» **Information shown**:

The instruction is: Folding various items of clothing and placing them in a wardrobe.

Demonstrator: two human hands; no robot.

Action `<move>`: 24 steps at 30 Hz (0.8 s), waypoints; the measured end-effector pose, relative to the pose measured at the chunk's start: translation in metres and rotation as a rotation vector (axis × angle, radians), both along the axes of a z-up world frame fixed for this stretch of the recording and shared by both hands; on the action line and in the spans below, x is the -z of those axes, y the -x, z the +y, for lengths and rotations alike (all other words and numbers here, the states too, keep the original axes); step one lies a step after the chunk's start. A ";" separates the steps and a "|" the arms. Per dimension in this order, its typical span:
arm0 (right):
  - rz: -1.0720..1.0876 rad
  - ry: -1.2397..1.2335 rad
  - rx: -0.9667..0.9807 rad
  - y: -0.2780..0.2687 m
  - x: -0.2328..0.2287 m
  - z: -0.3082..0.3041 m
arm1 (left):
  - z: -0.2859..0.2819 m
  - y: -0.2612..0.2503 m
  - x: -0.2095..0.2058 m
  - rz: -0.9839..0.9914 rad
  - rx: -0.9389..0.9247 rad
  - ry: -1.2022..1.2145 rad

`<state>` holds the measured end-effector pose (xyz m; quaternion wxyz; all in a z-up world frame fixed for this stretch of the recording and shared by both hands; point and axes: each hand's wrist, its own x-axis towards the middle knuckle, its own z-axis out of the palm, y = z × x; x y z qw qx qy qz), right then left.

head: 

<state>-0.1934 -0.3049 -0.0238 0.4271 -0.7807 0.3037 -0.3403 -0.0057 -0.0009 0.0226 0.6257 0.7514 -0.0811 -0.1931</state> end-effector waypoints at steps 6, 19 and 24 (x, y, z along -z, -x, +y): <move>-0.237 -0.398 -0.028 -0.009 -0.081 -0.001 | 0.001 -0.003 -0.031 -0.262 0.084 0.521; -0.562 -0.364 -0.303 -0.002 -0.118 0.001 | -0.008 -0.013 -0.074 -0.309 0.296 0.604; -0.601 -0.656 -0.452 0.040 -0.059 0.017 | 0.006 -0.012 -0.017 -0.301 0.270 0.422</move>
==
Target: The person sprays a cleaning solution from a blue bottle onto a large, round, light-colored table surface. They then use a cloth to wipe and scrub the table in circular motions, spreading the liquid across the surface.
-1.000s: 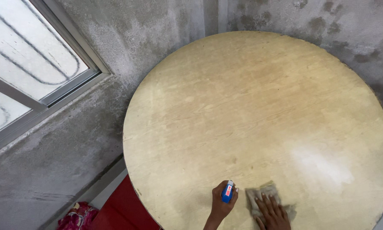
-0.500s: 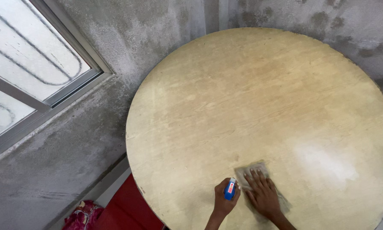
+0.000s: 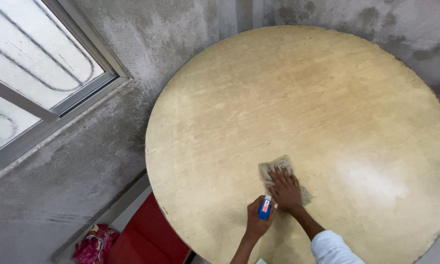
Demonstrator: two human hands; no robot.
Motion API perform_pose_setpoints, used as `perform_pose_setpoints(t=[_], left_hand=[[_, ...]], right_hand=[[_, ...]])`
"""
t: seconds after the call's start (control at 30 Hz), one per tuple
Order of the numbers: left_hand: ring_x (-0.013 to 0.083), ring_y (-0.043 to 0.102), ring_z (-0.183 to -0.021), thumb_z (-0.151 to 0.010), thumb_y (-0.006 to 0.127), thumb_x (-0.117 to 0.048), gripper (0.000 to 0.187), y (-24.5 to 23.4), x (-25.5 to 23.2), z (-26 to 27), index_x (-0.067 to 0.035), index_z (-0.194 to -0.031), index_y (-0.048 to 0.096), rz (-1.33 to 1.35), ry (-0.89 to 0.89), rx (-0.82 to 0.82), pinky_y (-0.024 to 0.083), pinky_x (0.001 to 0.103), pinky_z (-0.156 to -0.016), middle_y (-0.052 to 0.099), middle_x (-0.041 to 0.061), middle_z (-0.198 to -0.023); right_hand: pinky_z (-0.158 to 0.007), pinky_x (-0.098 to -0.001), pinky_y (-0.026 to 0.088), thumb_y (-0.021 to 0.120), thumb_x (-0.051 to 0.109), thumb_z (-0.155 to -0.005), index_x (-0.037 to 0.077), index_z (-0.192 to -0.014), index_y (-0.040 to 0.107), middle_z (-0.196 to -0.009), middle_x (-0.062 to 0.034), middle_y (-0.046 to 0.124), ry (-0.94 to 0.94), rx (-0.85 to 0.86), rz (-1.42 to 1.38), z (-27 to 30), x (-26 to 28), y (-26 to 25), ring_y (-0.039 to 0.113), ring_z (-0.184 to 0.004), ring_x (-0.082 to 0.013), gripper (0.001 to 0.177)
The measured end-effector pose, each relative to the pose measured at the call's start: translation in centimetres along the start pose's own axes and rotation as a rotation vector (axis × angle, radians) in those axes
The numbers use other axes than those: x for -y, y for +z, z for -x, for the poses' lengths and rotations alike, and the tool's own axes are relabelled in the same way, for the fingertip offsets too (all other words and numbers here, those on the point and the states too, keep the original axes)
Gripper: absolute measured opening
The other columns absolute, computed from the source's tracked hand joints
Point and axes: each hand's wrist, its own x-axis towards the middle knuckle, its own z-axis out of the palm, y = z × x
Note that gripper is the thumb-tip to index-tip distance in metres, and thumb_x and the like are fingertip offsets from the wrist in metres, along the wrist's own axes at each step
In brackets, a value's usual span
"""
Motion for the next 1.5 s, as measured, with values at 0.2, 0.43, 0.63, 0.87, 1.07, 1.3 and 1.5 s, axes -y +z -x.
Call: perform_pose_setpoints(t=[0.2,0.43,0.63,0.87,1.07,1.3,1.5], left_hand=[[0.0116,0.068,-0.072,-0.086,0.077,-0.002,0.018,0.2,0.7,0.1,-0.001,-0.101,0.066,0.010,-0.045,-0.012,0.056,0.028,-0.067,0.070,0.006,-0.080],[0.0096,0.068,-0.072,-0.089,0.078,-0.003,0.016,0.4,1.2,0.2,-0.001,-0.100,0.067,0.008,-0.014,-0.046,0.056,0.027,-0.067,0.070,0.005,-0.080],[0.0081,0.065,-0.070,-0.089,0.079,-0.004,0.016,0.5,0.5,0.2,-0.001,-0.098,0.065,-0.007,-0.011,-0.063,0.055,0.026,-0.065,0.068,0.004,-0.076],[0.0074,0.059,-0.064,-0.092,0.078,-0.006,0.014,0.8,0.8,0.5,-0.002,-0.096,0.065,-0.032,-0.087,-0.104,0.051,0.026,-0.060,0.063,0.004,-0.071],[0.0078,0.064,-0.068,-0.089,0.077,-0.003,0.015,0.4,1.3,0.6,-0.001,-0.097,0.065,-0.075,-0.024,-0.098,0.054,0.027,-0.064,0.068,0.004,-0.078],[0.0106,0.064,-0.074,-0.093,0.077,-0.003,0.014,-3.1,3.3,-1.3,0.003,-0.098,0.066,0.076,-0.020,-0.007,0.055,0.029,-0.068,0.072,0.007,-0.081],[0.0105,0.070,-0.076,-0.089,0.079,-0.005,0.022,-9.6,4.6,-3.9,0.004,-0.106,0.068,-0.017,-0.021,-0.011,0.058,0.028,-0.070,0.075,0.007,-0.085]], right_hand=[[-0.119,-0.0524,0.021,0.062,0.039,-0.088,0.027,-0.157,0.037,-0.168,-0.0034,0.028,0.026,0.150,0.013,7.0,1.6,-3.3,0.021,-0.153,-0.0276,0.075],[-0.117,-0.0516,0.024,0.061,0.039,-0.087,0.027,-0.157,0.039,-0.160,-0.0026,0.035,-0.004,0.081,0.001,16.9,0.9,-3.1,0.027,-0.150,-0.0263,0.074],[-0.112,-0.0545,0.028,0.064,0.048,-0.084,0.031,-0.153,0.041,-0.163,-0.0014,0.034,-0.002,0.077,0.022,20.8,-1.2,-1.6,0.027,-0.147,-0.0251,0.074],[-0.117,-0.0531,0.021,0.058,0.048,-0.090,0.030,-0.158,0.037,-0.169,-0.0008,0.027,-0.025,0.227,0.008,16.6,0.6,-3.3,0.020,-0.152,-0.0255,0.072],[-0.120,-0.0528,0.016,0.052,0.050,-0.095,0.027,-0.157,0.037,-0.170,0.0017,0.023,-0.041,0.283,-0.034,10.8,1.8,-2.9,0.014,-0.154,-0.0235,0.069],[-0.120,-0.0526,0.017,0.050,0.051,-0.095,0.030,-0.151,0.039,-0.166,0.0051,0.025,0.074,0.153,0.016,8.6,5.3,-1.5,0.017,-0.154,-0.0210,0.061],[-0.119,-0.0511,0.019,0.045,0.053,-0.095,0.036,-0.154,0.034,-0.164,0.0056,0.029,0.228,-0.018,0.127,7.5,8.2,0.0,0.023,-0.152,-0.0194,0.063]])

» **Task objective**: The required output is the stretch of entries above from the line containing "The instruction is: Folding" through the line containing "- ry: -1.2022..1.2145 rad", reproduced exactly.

» **Exercise output**:
The instruction is: Folding various items of clothing and placing them in a wardrobe.

Demonstrator: two human hands; no robot.

Action `<move>`: 24 steps at 30 Hz (0.8 s), waypoints; the measured end-effector pose, relative to the pose measured at the chunk's start: translation in metres and rotation as a rotation vector (axis × angle, radians), both along the axes of a z-up world frame fixed for this stretch of the recording and shared by both hands; on the action line and in the spans below, x is the -z of those axes, y the -x, z the +y, for lengths and rotations alike (all other words and numbers here, the states too, keep the original axes); step one lies a step after the chunk's start. A ";" separates the steps and a "|" the arms. Per dimension in this order, its typical span:
arm0 (right):
  - rz: -1.0720..1.0876 rad
  - ry: -1.2397..1.2335 rad
  - rx: -0.9667..0.9807 rad
  - y: -0.2780..0.2687 m
  - x: -0.2328..0.2287 m
  - z: -0.3082..0.3041 m
arm1 (left):
  - z: -0.2859..0.2819 m
  - y: -0.2612..0.2503 m
  - x: -0.2095..0.2058 m
  - rz: -0.9839..0.9914 rad
  - rx: -0.9389..0.9247 rad
  - ry: -1.2022..1.2145 rad

The work on the exercise is done.